As for policy grounds to find otherwise, s. 53 of the 2010 SABS provides that an insurer may terminate the payment of benefits to or on behalf of an insured person, if the insured person has wilfully misrepresented material facts with respect to the application for the benefit and if the insurer provides the insured person with a notice setting out the reasons for the termination. As discussed in Szabo and CAA Insurance Company (Ontario), (FSCO P03-00015, March 31, 2004), s. 53 (and its equivalent under the previous SABS, s. 48) is a powerful anti-fraud tool: it is intended to impose a penalty beyond repayment in cases of wilful material misrepresentation, the penalty being the denial of benefits, even if no benefits were ever paid.

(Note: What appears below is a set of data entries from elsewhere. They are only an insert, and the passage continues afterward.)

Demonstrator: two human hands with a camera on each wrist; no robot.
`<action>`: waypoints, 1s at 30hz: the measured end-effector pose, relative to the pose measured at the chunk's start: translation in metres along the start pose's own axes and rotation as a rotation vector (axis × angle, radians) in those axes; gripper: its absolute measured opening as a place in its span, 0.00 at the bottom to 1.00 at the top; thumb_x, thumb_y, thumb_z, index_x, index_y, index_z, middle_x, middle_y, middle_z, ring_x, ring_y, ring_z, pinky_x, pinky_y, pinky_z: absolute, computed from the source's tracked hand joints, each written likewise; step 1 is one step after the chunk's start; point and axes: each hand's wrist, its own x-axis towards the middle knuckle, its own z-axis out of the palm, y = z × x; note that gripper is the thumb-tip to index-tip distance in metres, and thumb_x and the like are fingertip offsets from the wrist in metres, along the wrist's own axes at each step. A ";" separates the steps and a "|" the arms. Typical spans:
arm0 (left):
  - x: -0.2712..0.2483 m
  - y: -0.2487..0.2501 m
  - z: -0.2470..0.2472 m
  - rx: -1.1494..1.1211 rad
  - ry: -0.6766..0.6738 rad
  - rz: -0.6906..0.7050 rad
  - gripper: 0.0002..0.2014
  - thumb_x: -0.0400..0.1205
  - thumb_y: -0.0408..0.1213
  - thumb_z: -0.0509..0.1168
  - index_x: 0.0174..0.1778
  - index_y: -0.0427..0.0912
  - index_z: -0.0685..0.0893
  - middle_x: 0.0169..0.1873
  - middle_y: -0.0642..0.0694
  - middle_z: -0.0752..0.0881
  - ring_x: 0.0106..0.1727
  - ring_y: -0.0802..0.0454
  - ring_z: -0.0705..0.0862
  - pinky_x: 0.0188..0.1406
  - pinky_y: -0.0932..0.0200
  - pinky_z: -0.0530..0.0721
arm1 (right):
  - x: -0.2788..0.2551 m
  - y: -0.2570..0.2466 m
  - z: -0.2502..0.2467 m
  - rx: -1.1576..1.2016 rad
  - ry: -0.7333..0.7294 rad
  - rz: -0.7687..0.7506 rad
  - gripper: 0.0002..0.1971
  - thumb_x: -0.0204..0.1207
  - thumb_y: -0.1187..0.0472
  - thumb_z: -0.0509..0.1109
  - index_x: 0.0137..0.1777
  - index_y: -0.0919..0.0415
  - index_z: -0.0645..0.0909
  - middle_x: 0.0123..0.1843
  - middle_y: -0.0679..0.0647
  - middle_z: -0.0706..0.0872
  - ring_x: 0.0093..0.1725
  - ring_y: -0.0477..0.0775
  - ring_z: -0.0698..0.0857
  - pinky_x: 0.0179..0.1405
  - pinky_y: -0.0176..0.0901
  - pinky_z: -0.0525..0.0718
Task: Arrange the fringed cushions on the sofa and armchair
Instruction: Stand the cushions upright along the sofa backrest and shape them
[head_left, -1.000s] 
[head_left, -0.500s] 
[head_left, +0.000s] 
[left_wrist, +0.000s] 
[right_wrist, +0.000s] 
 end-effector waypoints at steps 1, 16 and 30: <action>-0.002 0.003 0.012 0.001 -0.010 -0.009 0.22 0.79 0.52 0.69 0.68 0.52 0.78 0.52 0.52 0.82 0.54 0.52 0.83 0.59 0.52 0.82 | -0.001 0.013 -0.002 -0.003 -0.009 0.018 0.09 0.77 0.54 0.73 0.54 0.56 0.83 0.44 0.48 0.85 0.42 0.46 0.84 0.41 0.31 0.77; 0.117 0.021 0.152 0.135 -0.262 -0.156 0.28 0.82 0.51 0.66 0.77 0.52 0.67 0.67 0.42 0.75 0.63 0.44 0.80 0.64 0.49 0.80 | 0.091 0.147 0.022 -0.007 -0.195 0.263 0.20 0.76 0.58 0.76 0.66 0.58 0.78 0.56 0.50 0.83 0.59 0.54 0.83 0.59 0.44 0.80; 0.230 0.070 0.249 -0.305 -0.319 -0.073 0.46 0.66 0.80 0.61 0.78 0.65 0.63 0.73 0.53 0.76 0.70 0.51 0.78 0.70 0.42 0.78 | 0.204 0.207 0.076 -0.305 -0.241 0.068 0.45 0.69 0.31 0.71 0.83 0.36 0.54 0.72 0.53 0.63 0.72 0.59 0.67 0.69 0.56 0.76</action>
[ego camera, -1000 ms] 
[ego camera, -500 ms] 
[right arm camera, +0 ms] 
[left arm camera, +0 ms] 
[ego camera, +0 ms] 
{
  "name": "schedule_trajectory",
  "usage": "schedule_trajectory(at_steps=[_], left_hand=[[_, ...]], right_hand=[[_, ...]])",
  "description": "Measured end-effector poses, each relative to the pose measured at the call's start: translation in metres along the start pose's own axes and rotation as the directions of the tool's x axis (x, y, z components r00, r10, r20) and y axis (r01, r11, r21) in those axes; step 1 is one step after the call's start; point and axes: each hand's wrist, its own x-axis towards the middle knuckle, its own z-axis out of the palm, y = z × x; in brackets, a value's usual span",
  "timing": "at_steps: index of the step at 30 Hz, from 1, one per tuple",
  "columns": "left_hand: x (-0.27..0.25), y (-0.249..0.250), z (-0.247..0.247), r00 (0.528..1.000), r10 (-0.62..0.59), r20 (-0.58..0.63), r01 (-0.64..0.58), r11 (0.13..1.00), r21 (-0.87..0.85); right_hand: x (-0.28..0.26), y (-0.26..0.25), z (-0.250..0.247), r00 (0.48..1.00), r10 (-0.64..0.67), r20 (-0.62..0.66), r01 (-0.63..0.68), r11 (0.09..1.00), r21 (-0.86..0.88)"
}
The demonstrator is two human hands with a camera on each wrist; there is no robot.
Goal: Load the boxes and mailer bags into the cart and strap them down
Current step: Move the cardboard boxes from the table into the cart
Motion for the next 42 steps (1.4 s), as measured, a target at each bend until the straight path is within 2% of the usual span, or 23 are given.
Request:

The insurer should have applied s. 53 here, instead of trying to distort the meaning of “accident” based on old case law that has been overruled by the Court of Appeal. As there was a collision, there was an incident meeting the statutory definition of “accident,” even though the incident was not “accidental” in common parlance. It is only on this basis that I am allowing the appeal, as I find no error in the Arbitrator’s fact-finding process.
III. EXPENSES
I am not inclined to award any appeal expenses in this case. It would offend the sensibilities to award any expenses to Ali Madinei and Maryam Alizadeh-Ebadi, given the Arbitrator’s findings. The appeal was only allowed because of my concerns about the distortion of the law introduced by the Insurer into the process. And precisely because of that distortion, I am not prepared to award legal appeal expenses to the Insurer either.
February 10, 2017
David Evans Director’s Delegate
Date
Footnotes
- Effective September 1, 2010, the Statutory Accident Benefits Schedule – Effective September 1, 2010 (the “new SABS”) came into force. Although the incident occurred before then, the transition rules in the new SABS provide that, subject to certain exceptions, benefits that would have been available pursuant to the Statutory Accident Benefits Schedule – Accidents on or after November 1, 1996 (the “old SABS”) shall be paid under the new SABS, but in amounts determined under the old SABS. As a result, both the old SABS and the new SABS are applicable to accidents that occurred on or after November 1, 1996 and before September 1, 2010 and both should be considered.
- Amos v. Insurance Corporation of British Columbia, 1995 CanLII 66 (SCC).